Illiciaceae
Illiciaceae A.C.Sm.[1] was a family of flowering plants recognized in a number of systems of plant taxonomy. The Illiciaceae is not recognized as a distinct family by the APG III system of plant taxonomy, the most well accepted system in use today.[1]
The APG II system treated Illiciaceae as a family that may either be treated as part of another family, the Schisandraceae or allows for the optional segregation of the Illiciaceae from the Schisandraceae. The Illiciaceae as an optional segregate family then has the traditional circumscription of other taxonomic systems, consisting of a single genus, Illicium. The updated APG III system of 2009 does not recognize this family and includes Illicium in the Schisandraceae.[1]
Description
The family consists of shrubs or small trees usually with volatile aromatic compounds. The leaves are evergreen, simple, alternate, spiral (sometimes crowded towards the tips of the twigs), leathery, petiolate, pinnately veined, non-sheathing, gland-dotted or not gland-dotted; also are aromatic, or without marked odour. The lamina is entire.

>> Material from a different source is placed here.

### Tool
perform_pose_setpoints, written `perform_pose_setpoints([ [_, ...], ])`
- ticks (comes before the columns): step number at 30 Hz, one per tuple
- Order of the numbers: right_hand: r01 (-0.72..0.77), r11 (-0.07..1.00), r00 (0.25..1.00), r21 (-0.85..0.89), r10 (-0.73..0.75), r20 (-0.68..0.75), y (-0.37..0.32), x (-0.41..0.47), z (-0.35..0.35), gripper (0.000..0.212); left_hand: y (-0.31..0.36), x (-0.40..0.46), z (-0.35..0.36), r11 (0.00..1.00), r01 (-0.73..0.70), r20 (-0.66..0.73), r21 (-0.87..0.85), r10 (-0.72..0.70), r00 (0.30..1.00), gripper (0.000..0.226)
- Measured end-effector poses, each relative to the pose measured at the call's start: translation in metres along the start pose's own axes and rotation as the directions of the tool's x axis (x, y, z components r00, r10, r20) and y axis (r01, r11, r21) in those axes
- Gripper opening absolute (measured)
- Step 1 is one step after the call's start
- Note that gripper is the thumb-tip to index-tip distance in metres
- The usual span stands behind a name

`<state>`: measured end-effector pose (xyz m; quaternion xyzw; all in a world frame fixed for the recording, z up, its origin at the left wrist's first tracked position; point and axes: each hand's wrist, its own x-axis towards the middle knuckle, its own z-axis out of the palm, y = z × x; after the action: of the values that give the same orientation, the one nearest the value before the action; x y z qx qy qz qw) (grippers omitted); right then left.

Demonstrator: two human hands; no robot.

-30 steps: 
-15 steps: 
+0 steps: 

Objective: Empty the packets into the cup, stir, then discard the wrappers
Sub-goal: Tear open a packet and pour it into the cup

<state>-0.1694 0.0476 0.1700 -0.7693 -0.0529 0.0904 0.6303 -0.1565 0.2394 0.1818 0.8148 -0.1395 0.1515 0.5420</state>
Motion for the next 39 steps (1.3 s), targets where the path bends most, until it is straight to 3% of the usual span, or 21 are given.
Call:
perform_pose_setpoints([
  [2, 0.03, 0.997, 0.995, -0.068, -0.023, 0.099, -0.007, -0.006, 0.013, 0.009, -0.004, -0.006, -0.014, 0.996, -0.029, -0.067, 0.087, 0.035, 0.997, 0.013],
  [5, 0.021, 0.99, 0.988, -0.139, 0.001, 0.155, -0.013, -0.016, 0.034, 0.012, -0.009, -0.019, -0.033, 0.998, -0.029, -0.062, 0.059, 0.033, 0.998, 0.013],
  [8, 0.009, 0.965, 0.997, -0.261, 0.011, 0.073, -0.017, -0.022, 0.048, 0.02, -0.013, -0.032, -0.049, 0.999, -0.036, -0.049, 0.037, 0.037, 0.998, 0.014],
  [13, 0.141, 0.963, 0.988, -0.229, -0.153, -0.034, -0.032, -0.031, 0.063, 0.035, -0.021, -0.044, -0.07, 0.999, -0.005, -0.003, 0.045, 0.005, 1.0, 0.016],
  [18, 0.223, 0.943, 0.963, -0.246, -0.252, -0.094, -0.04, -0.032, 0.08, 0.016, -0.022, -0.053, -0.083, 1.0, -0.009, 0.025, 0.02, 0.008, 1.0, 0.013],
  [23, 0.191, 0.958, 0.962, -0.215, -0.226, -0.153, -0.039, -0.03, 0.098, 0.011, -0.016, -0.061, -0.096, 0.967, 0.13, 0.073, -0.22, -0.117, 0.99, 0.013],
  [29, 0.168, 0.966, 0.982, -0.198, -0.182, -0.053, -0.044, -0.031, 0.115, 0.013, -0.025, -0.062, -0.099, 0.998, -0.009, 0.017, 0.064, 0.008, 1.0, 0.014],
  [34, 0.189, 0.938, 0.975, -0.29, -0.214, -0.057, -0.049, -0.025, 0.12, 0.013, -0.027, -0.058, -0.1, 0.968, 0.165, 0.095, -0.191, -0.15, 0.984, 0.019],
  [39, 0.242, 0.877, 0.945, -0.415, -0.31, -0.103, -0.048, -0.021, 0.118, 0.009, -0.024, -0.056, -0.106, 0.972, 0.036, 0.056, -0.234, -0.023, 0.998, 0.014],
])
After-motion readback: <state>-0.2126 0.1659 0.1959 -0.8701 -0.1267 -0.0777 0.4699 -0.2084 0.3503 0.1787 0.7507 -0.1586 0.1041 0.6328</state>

The flowers are hermaphrodite, and usually showy, ranging in size from small to large, and composed of numerous distinct parts that change grade slightly as they spiral around the receptacle. The parts begin with a perianth of whorled tepals, with the outer whorls more sepaloid, graduating to more petaloid inner tepals. The stamens are also numerous and in a whorl. The carpels are arranged in a whorl, are separate, and number from 5 to numerous carpels in each whorl, each carpel containing a single ovule.[2]
The stem presents nodes unilacunar (with one trace), with internal phloem absent, secondary thickening developing from a conventional cambial ring, xylem with tracheids; The sieve-tube plastids are S-type.[3]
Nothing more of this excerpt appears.